> **PROMPT**: It would help if you retyped the data exactly, leaving out the pictures.
####
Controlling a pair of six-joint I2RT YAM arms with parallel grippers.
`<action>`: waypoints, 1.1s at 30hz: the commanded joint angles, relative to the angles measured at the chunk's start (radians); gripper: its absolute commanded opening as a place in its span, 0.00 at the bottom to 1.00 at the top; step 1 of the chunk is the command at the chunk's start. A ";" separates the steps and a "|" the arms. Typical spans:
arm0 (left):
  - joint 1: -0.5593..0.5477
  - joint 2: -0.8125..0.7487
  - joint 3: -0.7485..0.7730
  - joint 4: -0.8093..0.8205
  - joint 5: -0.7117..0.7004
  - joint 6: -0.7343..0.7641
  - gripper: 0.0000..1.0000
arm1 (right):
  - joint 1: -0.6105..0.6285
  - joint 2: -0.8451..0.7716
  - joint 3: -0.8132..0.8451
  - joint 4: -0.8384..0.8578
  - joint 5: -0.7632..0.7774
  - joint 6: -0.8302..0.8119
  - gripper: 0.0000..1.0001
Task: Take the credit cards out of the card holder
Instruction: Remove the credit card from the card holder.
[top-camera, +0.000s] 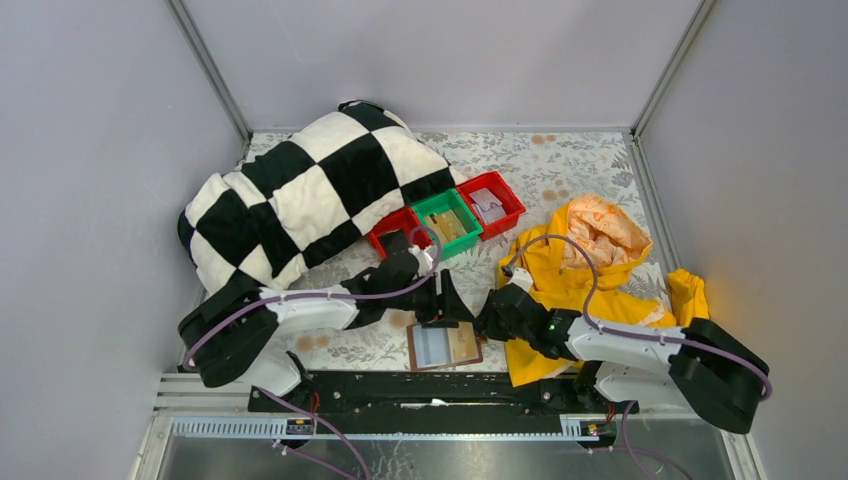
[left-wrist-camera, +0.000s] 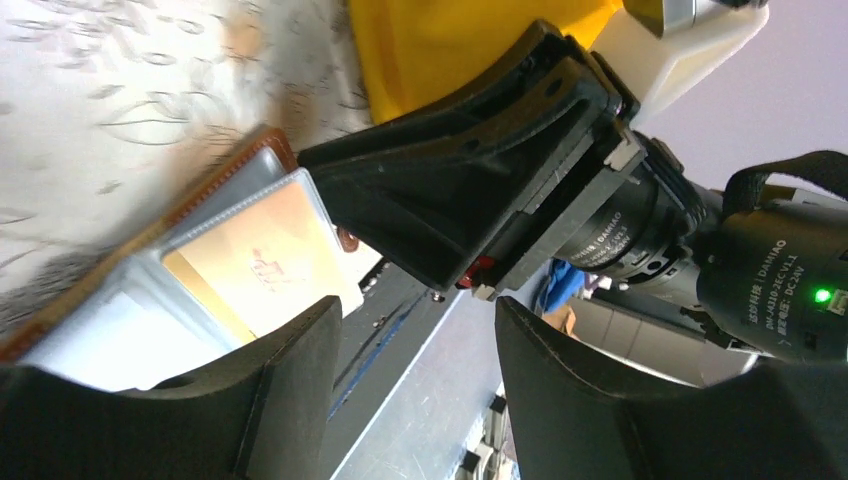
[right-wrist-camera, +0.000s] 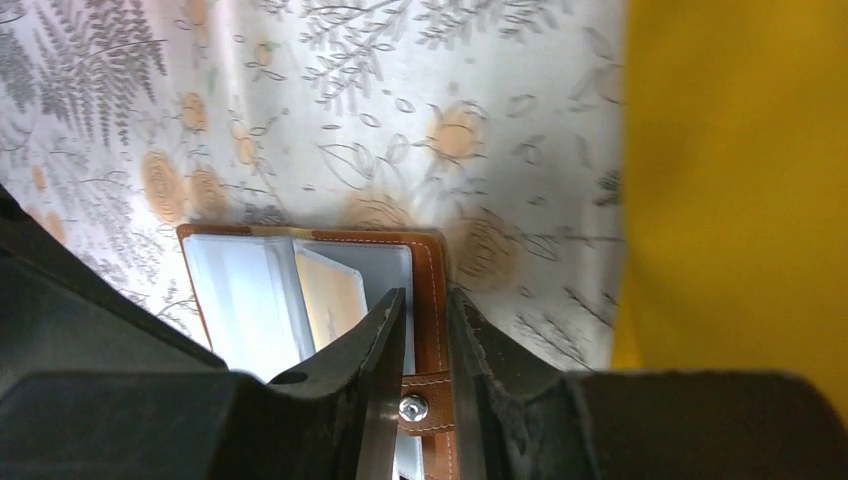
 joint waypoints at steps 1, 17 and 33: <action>0.049 -0.094 -0.036 -0.140 -0.071 0.062 0.62 | 0.000 0.122 0.024 0.094 -0.080 -0.010 0.29; 0.079 -0.215 -0.110 -0.260 -0.032 0.061 0.63 | -0.001 -0.200 0.073 -0.120 0.053 -0.137 0.33; 0.191 -0.053 -0.097 -0.301 -0.057 0.212 0.63 | 0.022 0.066 0.051 0.095 -0.222 -0.190 0.30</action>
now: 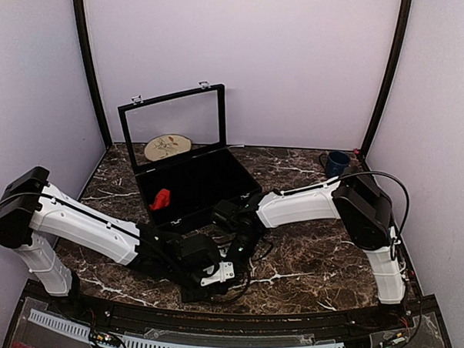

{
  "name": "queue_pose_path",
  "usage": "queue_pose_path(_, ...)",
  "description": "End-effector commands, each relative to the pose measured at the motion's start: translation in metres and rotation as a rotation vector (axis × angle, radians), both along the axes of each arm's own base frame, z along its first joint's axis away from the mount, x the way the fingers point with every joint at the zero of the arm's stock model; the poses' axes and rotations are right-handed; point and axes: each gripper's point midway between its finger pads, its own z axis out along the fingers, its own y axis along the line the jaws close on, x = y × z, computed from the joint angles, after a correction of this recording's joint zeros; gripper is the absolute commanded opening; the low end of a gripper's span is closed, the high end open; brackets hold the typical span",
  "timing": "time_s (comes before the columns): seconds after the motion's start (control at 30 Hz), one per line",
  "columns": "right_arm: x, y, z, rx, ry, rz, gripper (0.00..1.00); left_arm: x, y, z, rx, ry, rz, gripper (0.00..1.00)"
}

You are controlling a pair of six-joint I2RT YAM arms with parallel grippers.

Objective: Roll the socks
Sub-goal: Roll the sock at the center of the board.

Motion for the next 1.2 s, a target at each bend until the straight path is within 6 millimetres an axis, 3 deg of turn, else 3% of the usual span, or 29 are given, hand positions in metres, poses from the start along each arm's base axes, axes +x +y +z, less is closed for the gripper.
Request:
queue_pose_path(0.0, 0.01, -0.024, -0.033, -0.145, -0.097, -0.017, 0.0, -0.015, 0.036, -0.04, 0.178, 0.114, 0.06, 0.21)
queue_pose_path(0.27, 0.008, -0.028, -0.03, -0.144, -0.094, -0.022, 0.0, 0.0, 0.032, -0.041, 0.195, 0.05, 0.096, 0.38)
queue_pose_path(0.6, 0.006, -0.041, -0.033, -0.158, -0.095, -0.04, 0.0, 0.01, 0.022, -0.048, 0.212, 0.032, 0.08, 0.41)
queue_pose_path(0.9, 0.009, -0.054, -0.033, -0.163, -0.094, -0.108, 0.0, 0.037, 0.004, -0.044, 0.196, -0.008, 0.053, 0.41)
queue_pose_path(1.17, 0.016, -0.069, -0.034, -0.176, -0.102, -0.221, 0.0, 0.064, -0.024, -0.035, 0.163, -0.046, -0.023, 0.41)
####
> **OUTPUT FOR THIS TASK**:
Controlling a pair of six-joint I2RT YAM arms with parallel grippers.
`<action>`: waypoints, 1.1s at 30hz: the commanded joint angles, relative to the angles measured at the chunk's start (radians); gripper: its absolute commanded opening as a place in its span, 0.00 at the bottom to 1.00 at the top; step 1 of the chunk is the command at the chunk's start. A ";" separates the steps and a "|" the arms. Typical spans:
arm0 (left):
  - joint 1: -0.5593..0.5477
  - joint 2: -0.8125..0.7487
  - joint 3: -0.7485..0.7730
  - joint 4: -0.8093..0.8205
  - joint 5: -0.7117..0.7004
  - joint 6: -0.7343..0.7641
  - gripper: 0.0000..1.0000
arm1 (right):
  - joint 1: -0.6105..0.6285
  - joint 2: -0.8451..0.7716
  - joint 3: -0.8132..0.8451
  - joint 4: -0.8384..0.8578
  - joint 5: -0.7632..0.7774
  - joint 6: -0.8302..0.8119
  - gripper: 0.0000..1.0001
Task: Take the credit cards out of the card holder
Instruction: Remove the credit card from the card holder.
[top-camera, +0.000s] 
[left-wrist-camera, +0.000s] 
[right-wrist-camera, +0.000s] 
 joint waypoints at steps 1, 17 and 33: <action>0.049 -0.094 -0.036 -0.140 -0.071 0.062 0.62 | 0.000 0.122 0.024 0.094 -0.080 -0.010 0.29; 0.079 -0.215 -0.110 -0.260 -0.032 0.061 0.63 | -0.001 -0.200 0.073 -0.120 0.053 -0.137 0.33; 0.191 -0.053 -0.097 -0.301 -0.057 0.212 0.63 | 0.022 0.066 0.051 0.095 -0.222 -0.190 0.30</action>
now: 

{
  "name": "queue_pose_path",
  "usage": "queue_pose_path(_, ...)",
  "description": "End-effector commands, each relative to the pose measured at the motion's start: translation in metres and rotation as a rotation vector (axis × angle, radians), both along the axes of each arm's own base frame, z along its first joint's axis away from the mount, x the way the fingers point with every joint at the zero of the arm's stock model; the poses' axes and rotations are right-handed; point and axes: each gripper's point midway between its finger pads, its own z axis out along the fingers, its own y axis along the line the jaws close on, x = y × z, computed from the joint angles, after a correction of this recording's joint zeros; gripper is the absolute commanded opening; the low end of a gripper's span is closed, the high end open; brackets hold the typical span",
  "timing": "time_s (comes before the columns): seconds after the motion's start (control at 30 Hz), one per line",
  "columns": "right_arm: x, y, z, rx, ry, rz, gripper (0.00..1.00); left_arm: x, y, z, rx, ry, rz, gripper (0.00..1.00)"
}

You are controlling a pair of six-joint I2RT YAM arms with parallel grippers.

Objective: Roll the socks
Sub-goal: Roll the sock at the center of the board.

Motion for the next 1.2 s, a target at each bend until the straight path is within 6 millimetres an axis, 3 deg of turn, else 3% of the usual span, or 29 are given, hand positions in metres, poses from the start along each arm's base axes, axes +x +y +z, less is closed for the gripper.
Request:
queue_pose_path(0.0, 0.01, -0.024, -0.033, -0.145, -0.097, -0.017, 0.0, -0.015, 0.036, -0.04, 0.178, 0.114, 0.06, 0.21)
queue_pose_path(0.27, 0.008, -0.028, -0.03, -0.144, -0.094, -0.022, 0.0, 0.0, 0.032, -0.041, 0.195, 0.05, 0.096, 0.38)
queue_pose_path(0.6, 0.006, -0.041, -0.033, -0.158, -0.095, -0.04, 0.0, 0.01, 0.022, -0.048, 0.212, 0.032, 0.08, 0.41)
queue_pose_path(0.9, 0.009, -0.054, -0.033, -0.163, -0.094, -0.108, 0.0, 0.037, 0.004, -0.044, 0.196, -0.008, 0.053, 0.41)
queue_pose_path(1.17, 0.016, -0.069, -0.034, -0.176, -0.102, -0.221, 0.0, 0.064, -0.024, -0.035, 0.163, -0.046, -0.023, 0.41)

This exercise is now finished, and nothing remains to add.